FIG. 1 is an explanatory view showing a fuel intake stroke in a 6-stroke gas engine according to the present invention.

FIG. 2 is an explanatory view showing a fuel compression stroke of this 6-stroke gas engine.

FIG. 3 is an explanatory view showing the intake stroke of this 6-stroke gas engine.

FIG. 4 is an explanatory diagram showing the intake compression stroke of this 6-stroke gas engine.

FIG. 5 is an explanatory view showing the expansion stroke of this 6-stroke gas engine.

FIG. 6 is an explanatory diagram showing an exhaust stroke in this 6-stroke gas engine.
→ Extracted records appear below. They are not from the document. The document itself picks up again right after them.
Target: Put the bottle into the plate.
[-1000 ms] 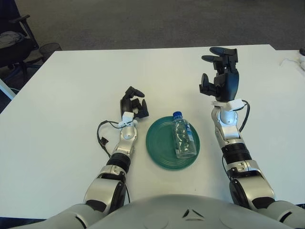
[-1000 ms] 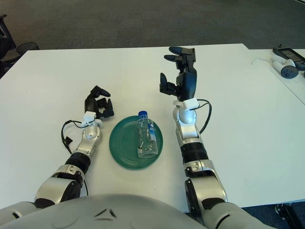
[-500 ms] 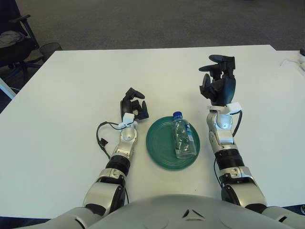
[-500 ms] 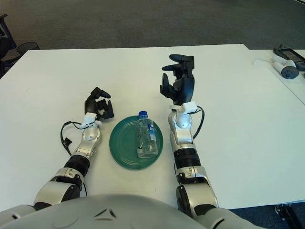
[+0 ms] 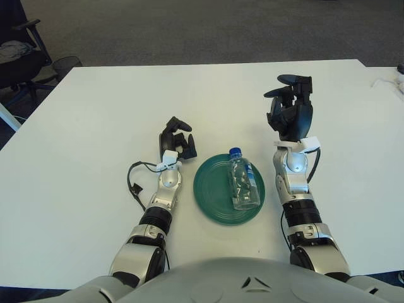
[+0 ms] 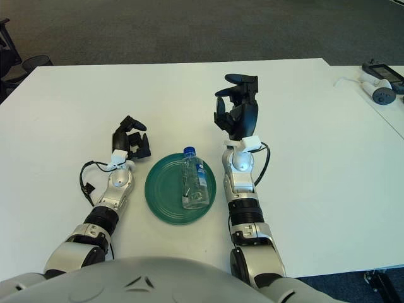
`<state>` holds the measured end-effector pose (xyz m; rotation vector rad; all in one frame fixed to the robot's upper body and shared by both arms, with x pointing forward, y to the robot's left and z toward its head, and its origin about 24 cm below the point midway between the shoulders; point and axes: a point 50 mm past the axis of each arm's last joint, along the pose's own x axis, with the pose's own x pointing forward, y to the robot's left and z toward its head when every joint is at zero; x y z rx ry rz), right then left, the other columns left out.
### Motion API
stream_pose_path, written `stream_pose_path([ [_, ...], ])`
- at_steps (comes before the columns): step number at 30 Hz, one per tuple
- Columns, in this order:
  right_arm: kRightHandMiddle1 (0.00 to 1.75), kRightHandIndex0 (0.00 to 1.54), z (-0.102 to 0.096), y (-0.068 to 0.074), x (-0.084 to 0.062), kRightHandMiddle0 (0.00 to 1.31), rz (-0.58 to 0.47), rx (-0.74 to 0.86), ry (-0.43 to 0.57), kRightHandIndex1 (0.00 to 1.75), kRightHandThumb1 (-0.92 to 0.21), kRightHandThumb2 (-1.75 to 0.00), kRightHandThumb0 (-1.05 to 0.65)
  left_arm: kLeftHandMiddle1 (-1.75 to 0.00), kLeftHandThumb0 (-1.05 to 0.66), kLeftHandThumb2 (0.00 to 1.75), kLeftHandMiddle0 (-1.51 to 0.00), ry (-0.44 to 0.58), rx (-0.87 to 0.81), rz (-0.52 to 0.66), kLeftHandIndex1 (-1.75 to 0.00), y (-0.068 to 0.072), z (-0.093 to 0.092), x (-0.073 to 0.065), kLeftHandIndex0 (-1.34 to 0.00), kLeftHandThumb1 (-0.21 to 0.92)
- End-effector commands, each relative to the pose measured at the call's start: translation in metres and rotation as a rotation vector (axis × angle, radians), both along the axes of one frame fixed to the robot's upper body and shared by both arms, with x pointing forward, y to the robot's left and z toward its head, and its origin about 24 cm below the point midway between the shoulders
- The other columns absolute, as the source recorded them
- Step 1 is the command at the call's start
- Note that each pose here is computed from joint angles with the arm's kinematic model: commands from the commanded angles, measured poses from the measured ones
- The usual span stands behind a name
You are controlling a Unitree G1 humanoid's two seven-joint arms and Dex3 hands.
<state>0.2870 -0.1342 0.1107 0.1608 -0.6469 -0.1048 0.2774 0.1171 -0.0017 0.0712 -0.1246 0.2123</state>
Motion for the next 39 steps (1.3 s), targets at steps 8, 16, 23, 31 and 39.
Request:
stream_pose_path([
  [8, 1.59, 0.33, -0.075, -0.009, -0.016, 0.07, -0.093, -0.204, 0.475, 1.71, -0.73, -0.75, 0.36, -1.75, -0.55, 1.56, -1.31, 0.091, 0.005, 0.006, -1.75, 0.008, -0.023, -0.018, -0.77, 0.12],
  [16, 1.64, 0.34, -0.084, -0.015, -0.017, 0.06, -0.107, -0.213, 0.54, 1.69, -0.74, -0.73, 0.36, -1.75, -0.56, 1.57, -1.32, 0.095, 0.017, 0.013, -1.75, 0.008, -0.023, -0.017, -0.78, 0.11],
  [23, 1.66, 0.34, -0.086, -0.016, -0.02, 0.06, -0.114, -0.206, 0.555, 1.72, -0.71, -0.79, 0.36, -1.75, -0.56, 1.58, -1.32, 0.1, 0.011, 0.012, -1.75, 0.008, -0.023, -0.016, -0.79, 0.1],
  [31, 1.68, 0.35, -0.088, -0.016, -0.022, 0.04, -0.131, -0.206, 0.568, 1.72, -0.68, -0.82, 0.37, -1.75, -0.56, 1.58, -1.32, 0.099, 0.004, 0.018, -1.75, 0.008, -0.022, -0.015, -0.79, 0.1],
  [39, 1.71, 0.35, -0.088, -0.017, -0.022, 0.01, -0.142, -0.21, 0.578, 1.72, -0.68, -0.83, 0.37, -1.75, -0.56, 1.58, -1.31, 0.102, -0.001, 0.021, -1.75, 0.009, -0.022, -0.014, -0.79, 0.1],
])
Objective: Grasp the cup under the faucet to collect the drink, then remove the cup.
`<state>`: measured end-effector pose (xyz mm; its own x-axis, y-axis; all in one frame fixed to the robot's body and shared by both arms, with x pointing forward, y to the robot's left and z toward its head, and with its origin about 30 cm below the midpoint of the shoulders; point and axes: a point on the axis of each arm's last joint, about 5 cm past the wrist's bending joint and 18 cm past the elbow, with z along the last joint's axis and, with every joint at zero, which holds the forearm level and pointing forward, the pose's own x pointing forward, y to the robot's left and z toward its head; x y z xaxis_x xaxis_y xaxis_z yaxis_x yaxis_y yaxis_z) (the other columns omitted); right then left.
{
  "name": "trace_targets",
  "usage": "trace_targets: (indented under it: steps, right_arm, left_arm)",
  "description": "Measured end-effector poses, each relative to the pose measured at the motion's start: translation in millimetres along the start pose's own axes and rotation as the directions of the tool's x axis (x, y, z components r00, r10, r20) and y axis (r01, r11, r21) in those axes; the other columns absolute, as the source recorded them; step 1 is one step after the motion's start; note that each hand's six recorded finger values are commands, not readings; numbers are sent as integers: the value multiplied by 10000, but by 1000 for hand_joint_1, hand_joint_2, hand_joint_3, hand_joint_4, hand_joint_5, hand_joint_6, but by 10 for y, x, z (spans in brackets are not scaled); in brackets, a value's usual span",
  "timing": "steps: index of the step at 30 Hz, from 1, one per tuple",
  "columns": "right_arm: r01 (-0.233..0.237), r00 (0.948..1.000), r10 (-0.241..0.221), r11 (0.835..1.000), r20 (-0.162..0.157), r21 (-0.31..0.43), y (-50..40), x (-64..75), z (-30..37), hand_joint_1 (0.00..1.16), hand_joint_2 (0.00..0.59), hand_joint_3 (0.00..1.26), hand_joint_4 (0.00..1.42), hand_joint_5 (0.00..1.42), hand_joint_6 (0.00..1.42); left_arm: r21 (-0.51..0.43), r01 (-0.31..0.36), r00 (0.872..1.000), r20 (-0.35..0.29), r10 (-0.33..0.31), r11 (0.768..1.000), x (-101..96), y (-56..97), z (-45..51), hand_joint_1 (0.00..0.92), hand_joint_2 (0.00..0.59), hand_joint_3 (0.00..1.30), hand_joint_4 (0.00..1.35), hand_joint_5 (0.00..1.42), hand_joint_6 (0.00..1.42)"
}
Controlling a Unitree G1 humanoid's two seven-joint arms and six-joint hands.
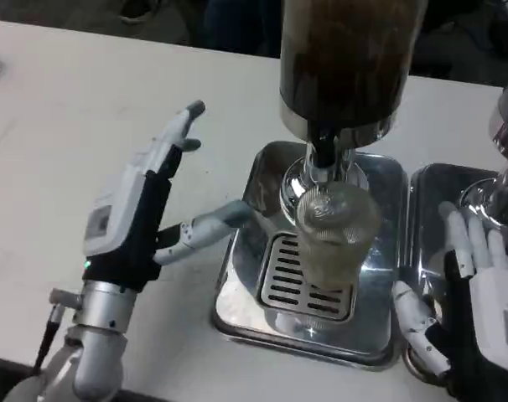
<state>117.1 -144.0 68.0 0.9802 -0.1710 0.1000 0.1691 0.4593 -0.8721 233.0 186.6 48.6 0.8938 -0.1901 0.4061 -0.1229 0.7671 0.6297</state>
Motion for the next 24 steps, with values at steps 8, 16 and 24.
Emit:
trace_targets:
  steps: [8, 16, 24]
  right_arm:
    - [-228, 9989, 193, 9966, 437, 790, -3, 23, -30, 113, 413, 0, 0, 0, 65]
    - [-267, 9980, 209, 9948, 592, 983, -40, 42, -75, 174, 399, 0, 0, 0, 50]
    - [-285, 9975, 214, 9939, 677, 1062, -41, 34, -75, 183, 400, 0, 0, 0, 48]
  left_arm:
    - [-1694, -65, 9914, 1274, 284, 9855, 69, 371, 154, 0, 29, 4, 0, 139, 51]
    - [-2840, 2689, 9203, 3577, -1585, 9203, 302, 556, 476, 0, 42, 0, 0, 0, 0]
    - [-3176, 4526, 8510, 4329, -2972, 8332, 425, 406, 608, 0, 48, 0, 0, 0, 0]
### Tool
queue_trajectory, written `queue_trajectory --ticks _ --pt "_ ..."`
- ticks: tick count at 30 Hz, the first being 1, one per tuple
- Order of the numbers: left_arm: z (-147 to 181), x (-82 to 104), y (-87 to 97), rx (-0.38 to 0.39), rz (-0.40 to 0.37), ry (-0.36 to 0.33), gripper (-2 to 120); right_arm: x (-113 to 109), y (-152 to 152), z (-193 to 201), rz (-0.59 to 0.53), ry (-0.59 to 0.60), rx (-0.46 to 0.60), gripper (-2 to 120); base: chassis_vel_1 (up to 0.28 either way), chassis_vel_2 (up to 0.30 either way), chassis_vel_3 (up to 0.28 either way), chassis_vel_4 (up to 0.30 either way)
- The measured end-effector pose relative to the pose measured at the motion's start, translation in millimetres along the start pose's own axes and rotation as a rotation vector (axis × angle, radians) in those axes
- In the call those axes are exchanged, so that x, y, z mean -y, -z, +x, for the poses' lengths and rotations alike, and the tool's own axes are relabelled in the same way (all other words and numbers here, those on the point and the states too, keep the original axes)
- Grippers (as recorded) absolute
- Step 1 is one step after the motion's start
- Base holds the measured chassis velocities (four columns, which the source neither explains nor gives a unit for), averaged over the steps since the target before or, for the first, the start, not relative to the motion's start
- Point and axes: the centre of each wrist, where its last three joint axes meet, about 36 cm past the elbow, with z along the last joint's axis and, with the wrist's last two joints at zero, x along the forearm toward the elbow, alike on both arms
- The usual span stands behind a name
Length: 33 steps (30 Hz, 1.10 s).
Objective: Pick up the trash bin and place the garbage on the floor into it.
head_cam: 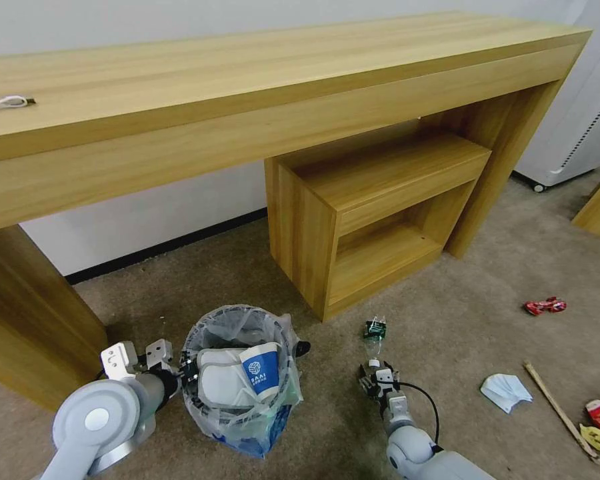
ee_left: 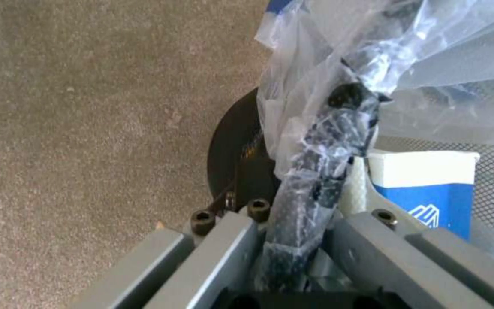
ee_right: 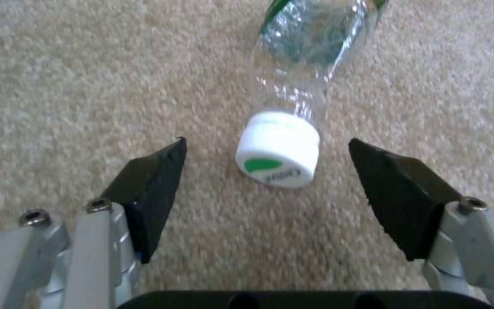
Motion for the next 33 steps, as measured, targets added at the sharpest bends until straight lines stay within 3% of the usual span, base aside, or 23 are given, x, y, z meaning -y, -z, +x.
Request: queue_trajectory --ticks 10,17,19,33 --pt "-1 0.1 -0.6 0.0 -0.001 0.001 0 1 1 -3 0.009 -0.004 0.004 79 0.0 0.0 0.0 0.0" --pt "-1 0.2 -0.7 0.0 0.0 0.0 0 3 -4 -1 0.012 -0.01 0.001 62 0.0 0.0 0.0 0.0" --pt "0 0.4 -0.9 0.0 0.0 -0.001 0 4 -5 0 0.014 -0.014 0.0 51 0.0 0.0 0.0 0.0" --pt "0 0.1 -2.5 -0.001 0.003 -0.003 0 -4 -9 -5 0.018 -0.006 0.01 39 0.0 0.0 0.0 0.0"
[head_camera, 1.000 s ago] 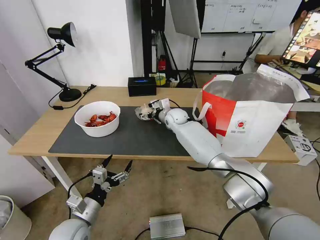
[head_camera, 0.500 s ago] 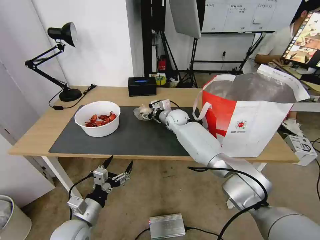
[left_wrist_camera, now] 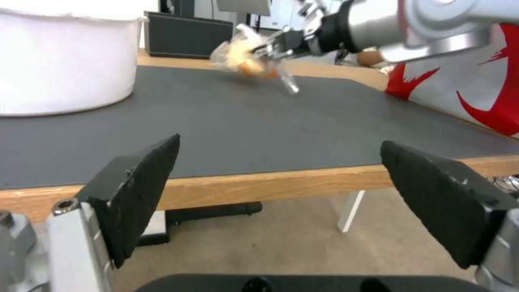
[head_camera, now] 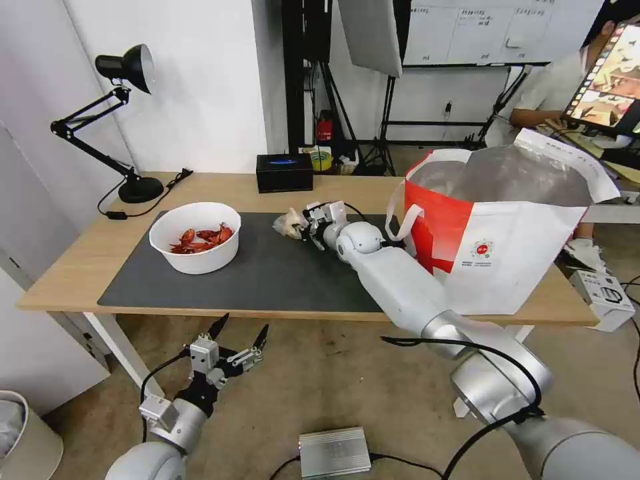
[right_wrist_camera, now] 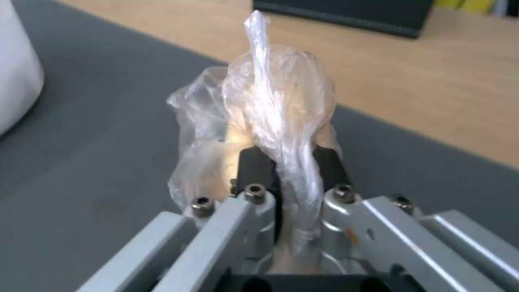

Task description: Pick up the trash from the table and place it into the takeout bag.

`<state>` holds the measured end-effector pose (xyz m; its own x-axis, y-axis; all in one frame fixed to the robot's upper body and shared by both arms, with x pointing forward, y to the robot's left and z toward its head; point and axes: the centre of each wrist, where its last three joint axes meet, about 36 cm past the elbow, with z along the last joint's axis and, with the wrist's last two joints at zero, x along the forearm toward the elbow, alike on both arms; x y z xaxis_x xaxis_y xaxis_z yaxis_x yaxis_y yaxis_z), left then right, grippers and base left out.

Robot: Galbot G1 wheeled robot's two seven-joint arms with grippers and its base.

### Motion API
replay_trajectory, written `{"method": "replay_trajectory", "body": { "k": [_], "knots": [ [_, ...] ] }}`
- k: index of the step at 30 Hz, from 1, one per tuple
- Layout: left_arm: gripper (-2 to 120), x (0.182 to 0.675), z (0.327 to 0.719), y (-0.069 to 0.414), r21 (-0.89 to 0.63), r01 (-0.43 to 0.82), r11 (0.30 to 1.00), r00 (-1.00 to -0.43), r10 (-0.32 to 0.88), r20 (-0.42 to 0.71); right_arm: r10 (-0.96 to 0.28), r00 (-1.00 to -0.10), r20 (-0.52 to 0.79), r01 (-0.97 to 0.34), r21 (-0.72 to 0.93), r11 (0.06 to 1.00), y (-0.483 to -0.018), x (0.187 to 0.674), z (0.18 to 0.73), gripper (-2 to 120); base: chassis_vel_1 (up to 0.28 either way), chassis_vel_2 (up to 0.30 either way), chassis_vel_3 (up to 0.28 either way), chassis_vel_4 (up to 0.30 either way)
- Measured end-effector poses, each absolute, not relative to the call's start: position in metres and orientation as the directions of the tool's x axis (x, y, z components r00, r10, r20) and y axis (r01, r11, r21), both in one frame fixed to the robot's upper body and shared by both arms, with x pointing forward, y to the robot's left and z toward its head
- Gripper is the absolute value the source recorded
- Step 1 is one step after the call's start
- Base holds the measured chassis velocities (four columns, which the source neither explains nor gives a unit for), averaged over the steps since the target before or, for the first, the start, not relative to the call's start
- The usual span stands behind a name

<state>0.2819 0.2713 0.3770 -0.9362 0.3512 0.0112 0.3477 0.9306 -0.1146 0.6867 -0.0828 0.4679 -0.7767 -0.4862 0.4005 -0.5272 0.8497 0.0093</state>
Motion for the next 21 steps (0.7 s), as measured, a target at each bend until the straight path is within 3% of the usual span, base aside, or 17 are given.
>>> {"method": "replay_trajectory", "body": {
  "k": [2,13,21],
  "knots": [
    [100,0.282,0.377,0.273,-0.115,0.345,0.932,-0.937,0.348,0.01,-0.439,-0.806,0.397,-0.483,-0.013,0.876,-0.081,0.668,0.479,2,0.0,0.0,0.0,0.0],
    [100,0.28,0.38,0.275,-0.113,0.34,0.933,-0.939,0.344,0.009,-0.358,-0.868,0.343,-0.411,-0.095,0.907,-0.103,0.589,0.499,2,0.0,0.0,0.0,0.0],
    [100,0.279,0.38,0.271,-0.114,0.344,0.932,-0.938,0.347,0.008,-0.372,-0.887,0.273,-0.411,-0.103,0.906,-0.126,0.525,0.529,2,0.0,0.0,0.0,0.0]
  ]
}}
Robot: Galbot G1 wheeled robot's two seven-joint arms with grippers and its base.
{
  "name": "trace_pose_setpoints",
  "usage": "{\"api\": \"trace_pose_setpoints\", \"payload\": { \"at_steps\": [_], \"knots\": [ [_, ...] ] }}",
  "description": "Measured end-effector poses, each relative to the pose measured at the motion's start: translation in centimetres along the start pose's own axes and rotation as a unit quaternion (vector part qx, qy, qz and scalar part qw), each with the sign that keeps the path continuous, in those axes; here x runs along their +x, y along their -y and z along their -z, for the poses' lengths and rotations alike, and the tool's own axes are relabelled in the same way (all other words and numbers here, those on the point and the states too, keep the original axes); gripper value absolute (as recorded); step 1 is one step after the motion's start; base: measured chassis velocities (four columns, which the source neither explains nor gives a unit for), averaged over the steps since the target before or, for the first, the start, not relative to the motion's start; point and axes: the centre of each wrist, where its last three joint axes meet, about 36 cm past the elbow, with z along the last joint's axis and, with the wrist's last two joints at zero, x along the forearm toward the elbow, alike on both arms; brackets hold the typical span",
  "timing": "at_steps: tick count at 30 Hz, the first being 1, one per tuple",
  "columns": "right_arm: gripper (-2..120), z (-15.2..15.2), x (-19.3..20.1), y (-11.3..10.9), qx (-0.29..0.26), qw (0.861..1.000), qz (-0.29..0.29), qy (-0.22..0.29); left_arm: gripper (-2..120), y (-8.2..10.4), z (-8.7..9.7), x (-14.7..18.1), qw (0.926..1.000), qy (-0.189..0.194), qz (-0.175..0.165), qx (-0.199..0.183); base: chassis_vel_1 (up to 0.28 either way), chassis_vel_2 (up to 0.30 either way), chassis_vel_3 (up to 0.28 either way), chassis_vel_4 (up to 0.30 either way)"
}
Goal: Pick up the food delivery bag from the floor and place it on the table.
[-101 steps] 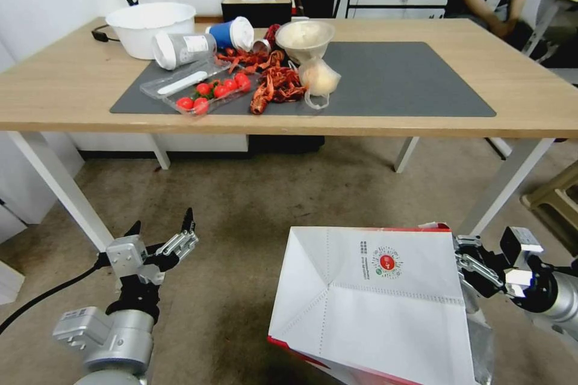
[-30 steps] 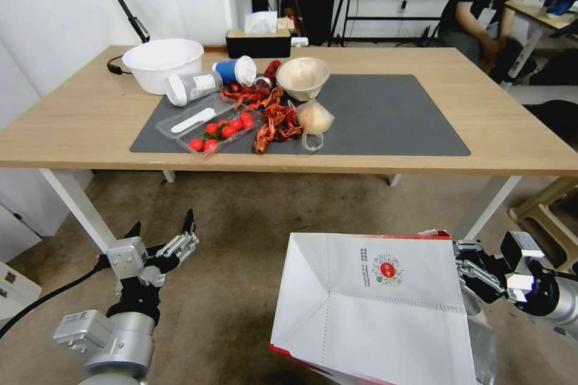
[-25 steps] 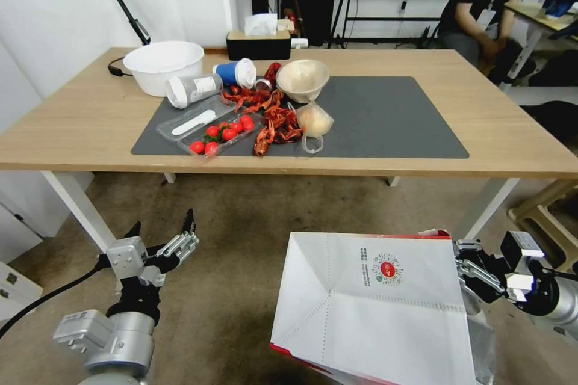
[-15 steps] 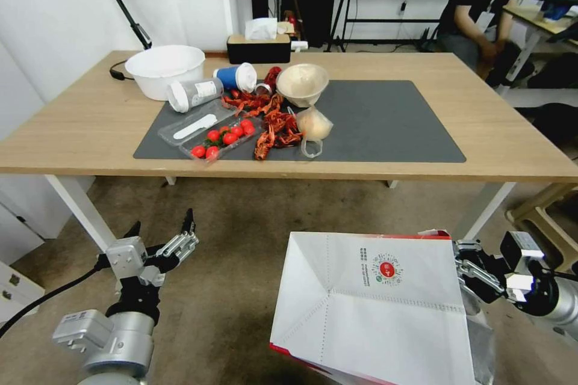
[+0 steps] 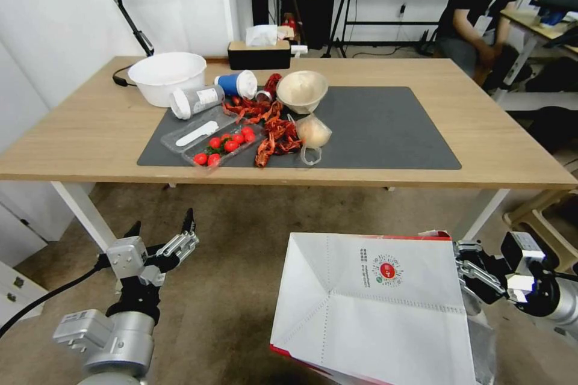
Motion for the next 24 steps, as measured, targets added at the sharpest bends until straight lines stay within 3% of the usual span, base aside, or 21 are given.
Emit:
{"api": "trace_pose_setpoints", "payload": {
  "at_steps": [24],
  "knots": [
    [0,0.48,-0.06,-0.07,0.004,1.0,0.004,-0.004,100,0.03,-0.1,0.14,1.0,-0.003,-0.001,0.001,0.0,0.0,0.0,0.0]
  ]
}}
FIG. 7 is an explanatory diagram showing valve timing of this 6-stroke gas engine.

[Explanation of symbols]

 1 Combustion chamber (cylinder) 2 Gas fuel chamber 3 Cylinder head 4 Cylinder block 5 Cylinder 6 Intake port 7 Exhaust port 8 Gas fuel supply port 9 Communication hole 10 Communication hole valve 11 Fuel valve 12 Intake valve 13 Exhaust valve 15 Piston

Claims (2)

[Claims] 1. A gas fuel chamber formed in a cylinder head,
A combustion chamber formed on the cylinder side, a communication hole connecting the combustion chamber and the gas fuel chamber, an intake / exhaust port and a fuel supply port formed on the cylinder head, the fuel supply for supplying gas fuel into the cylinder A fuel valve arranged in the port for opening during a fuel intake stroke, a communication hole valve arranged in the communication hole for accumulating compressed gas fuel in the gas fuel chamber, for opening intake air in the cylinder An intake valve disposed in the intake port for supplying and opening during an intake stroke; and an exhaust valve disposed in the exhaust port for discharging exhaust gas in the combustion chamber, which opens during an exhaust stroke, and a fuel intake stroke A six-stroke gas engine which is sequentially operated in six cycles of a fuel compression stroke, an intake stroke, an intake compression stroke, an expansion stroke and an exhaust stroke. 2. The gas fuel pressure at the fuel supply port is set to about 2 to 6 times the intake pressure at the intake port, and the gas fuel pressure is higher than the intake pressure at the top dead center of the intake compression stroke. The 6-stroke gas engine according to claim 1, wherein the 6-stroke gas engine is set.